Neural networks have seen an explosion of usage and research in the past decade, particularly within the domains of computer vision and natural language processing. However, only recently have advancements in neural networks yielded performance improvements beyond narrow applications and translated to expanded multitask models capable of generalizing across multiple data types and modalities. Simultaneously, it has been shown that neural networks are overparameterized to a high degree, and pruning techniques have proved capable of significantly reducing the number of active weights within the network while largely preserving performance. In this work, we identify a methodology and network representational structure which allows a pruned network to employ previously unused weights to learn subsequent tasks. We employ these methodologies on well-known benchmarking datasets for testing purposes and show that networks trained using our approaches are able to learn multiple tasks, which may be related or unrelated, in parallel or in sequence without sacrificing performance on any task or exhibiting catastrophic forgetting.

1. INTRODUCTION

It is well known and documented that artificial neural networks (ANNs) are often overparameterized, resulting in computational inefficiency (LeCun et al., 1990; Liu et al., 2019) . Applying unstructured pruning to an ANN pares down the number of active weights by identifying which subset of weights in an ANN is most important for the model's predictive performance and discarding those which are less important or even entirely unnecessary.

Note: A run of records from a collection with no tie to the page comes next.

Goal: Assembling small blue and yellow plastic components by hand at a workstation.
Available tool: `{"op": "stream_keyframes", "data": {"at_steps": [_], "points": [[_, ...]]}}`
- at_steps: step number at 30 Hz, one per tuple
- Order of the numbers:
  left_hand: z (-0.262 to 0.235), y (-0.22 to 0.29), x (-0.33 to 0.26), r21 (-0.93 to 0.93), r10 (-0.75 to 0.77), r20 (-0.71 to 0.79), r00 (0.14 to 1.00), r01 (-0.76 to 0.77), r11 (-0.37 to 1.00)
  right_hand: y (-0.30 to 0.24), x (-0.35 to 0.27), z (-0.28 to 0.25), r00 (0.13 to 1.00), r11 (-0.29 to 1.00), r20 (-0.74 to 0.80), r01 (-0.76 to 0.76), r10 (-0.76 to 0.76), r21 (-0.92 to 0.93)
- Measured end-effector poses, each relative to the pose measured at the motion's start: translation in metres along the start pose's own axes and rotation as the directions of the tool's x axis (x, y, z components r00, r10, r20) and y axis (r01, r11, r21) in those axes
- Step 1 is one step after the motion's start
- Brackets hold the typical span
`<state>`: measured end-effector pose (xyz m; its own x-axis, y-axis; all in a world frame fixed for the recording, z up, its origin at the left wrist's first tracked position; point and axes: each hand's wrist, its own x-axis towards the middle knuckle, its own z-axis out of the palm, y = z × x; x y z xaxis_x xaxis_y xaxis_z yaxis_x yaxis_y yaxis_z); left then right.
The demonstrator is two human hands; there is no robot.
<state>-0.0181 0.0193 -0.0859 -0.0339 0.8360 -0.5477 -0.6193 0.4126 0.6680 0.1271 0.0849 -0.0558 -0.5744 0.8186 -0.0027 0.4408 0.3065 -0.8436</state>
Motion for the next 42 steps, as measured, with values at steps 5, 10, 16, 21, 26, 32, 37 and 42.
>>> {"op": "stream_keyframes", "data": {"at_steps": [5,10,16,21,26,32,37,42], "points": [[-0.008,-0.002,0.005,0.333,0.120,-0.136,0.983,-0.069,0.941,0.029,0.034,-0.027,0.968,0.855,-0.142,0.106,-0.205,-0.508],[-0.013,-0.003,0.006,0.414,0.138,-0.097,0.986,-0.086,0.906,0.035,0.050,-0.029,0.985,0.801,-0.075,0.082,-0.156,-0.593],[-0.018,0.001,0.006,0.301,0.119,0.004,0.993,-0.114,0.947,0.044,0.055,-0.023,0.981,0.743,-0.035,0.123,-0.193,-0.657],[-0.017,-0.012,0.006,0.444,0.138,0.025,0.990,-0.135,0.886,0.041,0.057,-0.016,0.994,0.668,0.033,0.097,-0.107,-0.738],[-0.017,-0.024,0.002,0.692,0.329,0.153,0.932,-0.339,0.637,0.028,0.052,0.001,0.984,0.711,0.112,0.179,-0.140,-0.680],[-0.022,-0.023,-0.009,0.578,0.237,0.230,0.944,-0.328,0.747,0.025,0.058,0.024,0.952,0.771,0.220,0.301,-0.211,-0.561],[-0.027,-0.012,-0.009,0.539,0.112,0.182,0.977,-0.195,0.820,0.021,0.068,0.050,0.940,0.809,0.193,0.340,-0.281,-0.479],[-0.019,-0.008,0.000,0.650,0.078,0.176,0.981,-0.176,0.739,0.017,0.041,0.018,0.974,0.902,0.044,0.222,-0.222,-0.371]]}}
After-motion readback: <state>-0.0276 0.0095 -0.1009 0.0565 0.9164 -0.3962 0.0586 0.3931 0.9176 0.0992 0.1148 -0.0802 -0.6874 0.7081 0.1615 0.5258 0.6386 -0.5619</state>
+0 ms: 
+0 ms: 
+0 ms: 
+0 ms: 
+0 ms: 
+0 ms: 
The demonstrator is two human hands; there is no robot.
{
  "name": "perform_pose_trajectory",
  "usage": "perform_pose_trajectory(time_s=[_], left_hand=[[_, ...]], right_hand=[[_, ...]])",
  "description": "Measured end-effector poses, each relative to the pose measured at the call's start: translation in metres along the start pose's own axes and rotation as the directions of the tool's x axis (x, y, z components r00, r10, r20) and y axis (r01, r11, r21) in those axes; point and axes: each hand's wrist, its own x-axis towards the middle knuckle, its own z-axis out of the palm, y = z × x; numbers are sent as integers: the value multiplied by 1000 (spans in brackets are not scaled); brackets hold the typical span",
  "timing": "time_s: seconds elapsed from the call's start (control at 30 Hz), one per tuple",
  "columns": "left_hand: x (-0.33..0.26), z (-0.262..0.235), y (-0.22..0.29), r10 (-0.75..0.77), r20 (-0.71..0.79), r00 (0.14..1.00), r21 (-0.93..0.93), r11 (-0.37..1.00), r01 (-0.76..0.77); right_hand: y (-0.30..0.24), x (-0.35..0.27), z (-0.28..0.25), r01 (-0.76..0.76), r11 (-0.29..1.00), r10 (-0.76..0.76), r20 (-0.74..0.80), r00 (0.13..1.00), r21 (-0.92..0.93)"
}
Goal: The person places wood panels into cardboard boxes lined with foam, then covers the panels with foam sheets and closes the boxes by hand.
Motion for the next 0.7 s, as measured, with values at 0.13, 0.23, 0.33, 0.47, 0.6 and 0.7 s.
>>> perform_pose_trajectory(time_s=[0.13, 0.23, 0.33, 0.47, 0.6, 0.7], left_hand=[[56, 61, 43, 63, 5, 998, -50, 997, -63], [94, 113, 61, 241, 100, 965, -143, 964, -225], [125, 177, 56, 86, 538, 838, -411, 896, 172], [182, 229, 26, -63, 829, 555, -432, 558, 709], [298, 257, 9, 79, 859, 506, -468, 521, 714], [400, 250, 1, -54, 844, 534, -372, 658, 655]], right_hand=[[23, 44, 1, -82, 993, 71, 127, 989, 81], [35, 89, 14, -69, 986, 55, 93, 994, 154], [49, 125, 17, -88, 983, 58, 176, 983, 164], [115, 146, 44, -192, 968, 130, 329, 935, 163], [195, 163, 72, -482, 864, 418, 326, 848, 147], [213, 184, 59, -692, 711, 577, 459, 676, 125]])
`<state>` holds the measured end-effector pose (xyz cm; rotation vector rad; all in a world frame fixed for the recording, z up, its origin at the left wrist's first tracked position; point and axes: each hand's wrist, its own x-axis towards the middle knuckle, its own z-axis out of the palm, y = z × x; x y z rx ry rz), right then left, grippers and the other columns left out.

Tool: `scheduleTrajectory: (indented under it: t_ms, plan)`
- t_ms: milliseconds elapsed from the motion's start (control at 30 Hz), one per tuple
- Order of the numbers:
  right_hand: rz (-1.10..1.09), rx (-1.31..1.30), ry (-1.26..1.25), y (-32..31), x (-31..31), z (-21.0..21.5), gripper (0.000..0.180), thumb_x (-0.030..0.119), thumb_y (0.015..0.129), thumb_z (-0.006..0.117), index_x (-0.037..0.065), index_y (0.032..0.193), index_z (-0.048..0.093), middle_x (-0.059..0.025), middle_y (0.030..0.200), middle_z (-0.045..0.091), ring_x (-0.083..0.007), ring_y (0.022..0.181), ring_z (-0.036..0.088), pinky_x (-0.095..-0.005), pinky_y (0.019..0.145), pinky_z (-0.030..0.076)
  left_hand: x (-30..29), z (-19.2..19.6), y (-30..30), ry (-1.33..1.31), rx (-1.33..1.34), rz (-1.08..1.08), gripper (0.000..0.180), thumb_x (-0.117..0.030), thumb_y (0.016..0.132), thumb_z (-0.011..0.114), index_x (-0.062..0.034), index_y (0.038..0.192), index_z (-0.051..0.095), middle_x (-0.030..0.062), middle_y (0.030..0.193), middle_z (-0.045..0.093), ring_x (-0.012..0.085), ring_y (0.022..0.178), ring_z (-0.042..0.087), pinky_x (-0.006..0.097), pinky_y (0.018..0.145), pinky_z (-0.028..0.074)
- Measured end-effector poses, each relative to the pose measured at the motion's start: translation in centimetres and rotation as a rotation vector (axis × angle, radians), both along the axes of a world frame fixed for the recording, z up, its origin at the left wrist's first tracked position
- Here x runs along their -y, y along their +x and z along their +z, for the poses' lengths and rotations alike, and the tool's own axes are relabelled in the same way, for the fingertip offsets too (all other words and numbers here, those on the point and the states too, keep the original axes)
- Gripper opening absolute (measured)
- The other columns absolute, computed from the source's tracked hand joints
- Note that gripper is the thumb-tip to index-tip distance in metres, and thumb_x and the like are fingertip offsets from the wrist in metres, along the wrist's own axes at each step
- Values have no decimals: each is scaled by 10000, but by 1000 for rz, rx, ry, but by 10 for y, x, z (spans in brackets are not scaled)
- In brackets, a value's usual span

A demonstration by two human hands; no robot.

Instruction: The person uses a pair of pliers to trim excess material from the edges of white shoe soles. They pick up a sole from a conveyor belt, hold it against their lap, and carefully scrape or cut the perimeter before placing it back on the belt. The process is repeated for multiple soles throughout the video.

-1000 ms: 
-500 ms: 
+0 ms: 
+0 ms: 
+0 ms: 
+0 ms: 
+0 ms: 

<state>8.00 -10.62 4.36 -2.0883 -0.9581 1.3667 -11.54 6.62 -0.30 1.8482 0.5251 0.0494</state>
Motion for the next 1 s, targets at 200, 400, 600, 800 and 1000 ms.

This technique has been shown to reduce the computational cost of using and storing a model without necessarily affecting model accuracy (Frankle & Carbin, 2019; Suzuki et al., 2001; Han et al., 2016; Lis et al., 2019; Wang et al., 2021) . This phenomenon naturally raises a corollary question: are pruned weights entirely useless, or could weights identified as being unnecessary for one task be retained and used to learn other tasks? Further, can the ANN's performance on learned tasks be preserved while these weights learn to perform new tasks? The exploration of these questions leads us to propose the multitple subnetwork hypothesis -that a dense, randomly-initialized feedforward ANN contains within its architecture multiple disjoint subnetworks which can be utilized together to learn and make accurate predictions on multiple tasks, regardless of the degree of similarity between tasks or input types. Instead of focusing on matching or surpassing state of the art results on the data sets and tasks presented in this study, we focus on testing the multiple subnetwork hypothesis on a set of standardized network architectures and compare multitask model performance with traditionally trained, single-task models of identical architectures. An obstacle to developing multitask ANNs is the tendency of ANNs to exhibit catastrophic forgetting (CF), during which they destroy internal state representations used in learning previously acquired tasks when learning a new task (French, 1999; Goodfellow et al., 2013; Pfülb & Gepperth, 2019) ). CF is especially pronounced in continuous learning paradigms with a low degree of intertask relatedness (Aljundi et al., 2017; Ma et al., 2018; Masana et al., 2021) , posing a challenge to creating multitask models able to perform prediction or classification across very different tasks, input data types, or input shapes.